WORK ORDER:
In these records, how many lines contain "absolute"? Please reply with the number only.
<<<<
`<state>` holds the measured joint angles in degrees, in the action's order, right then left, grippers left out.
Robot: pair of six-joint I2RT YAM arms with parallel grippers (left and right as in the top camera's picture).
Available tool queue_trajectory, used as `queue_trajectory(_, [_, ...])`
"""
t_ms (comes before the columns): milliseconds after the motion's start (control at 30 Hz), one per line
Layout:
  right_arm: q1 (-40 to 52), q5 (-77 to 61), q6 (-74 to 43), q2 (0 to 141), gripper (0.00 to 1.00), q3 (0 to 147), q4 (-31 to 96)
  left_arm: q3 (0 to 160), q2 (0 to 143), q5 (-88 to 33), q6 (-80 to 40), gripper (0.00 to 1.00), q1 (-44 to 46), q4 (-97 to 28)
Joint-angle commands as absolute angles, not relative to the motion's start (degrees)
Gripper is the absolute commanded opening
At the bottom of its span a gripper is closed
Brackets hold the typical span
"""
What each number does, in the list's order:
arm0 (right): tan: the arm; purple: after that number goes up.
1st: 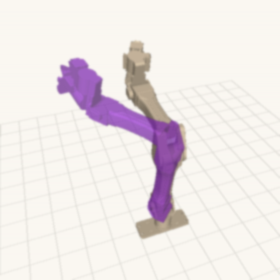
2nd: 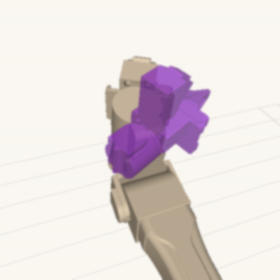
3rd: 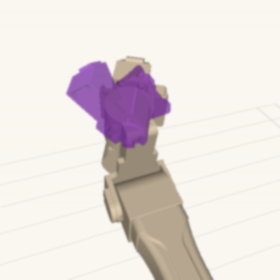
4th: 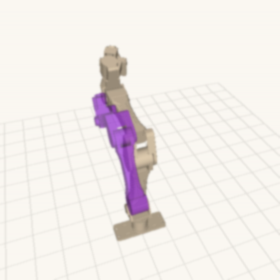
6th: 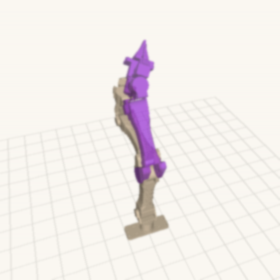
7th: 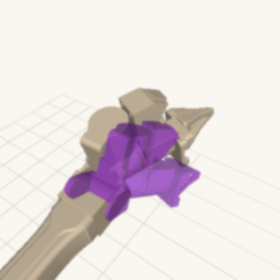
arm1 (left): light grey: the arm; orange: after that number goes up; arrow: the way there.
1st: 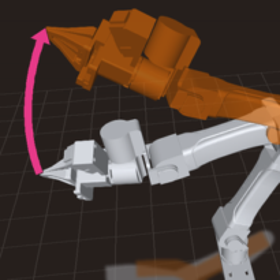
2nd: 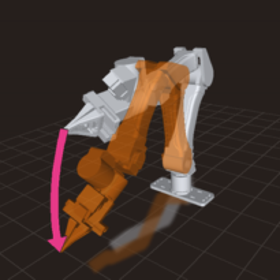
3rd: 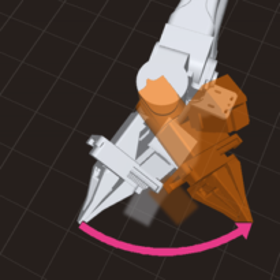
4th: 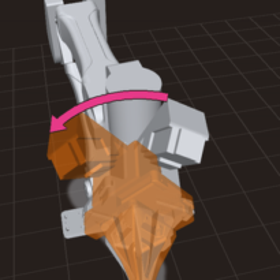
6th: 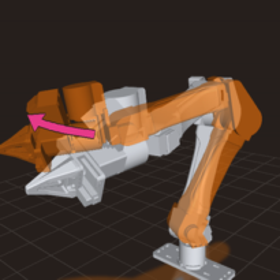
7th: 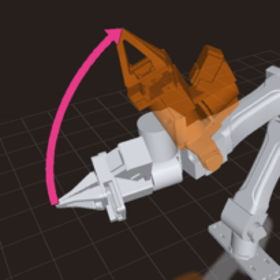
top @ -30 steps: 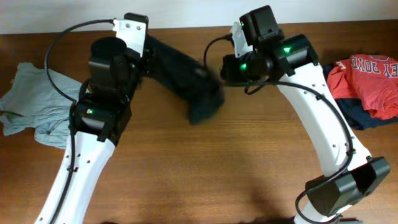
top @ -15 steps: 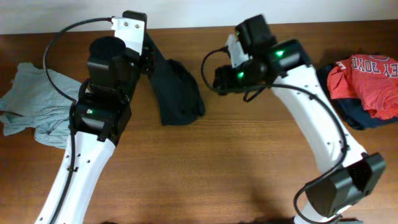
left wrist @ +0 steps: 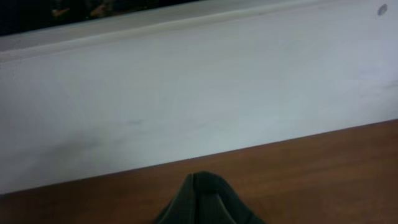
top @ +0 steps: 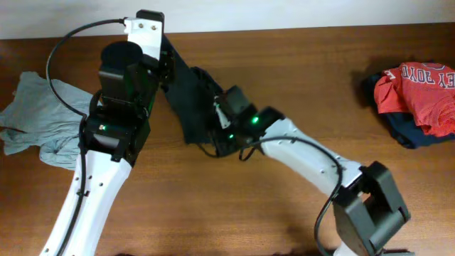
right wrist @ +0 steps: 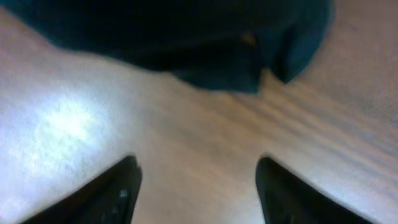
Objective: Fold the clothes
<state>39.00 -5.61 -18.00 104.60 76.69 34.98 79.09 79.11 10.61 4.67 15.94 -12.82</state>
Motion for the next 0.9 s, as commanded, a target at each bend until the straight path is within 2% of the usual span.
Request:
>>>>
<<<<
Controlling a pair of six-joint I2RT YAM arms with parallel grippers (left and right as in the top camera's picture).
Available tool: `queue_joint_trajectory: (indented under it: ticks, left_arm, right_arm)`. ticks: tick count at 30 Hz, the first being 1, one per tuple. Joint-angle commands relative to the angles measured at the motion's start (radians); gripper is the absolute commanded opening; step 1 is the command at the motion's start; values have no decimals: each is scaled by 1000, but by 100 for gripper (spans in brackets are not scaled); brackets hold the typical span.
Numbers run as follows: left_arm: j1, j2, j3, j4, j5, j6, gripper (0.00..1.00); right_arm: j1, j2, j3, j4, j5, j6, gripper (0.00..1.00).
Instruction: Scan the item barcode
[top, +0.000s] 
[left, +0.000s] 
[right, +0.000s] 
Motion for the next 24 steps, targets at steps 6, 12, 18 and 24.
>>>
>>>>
WRITTEN ANSWER:
3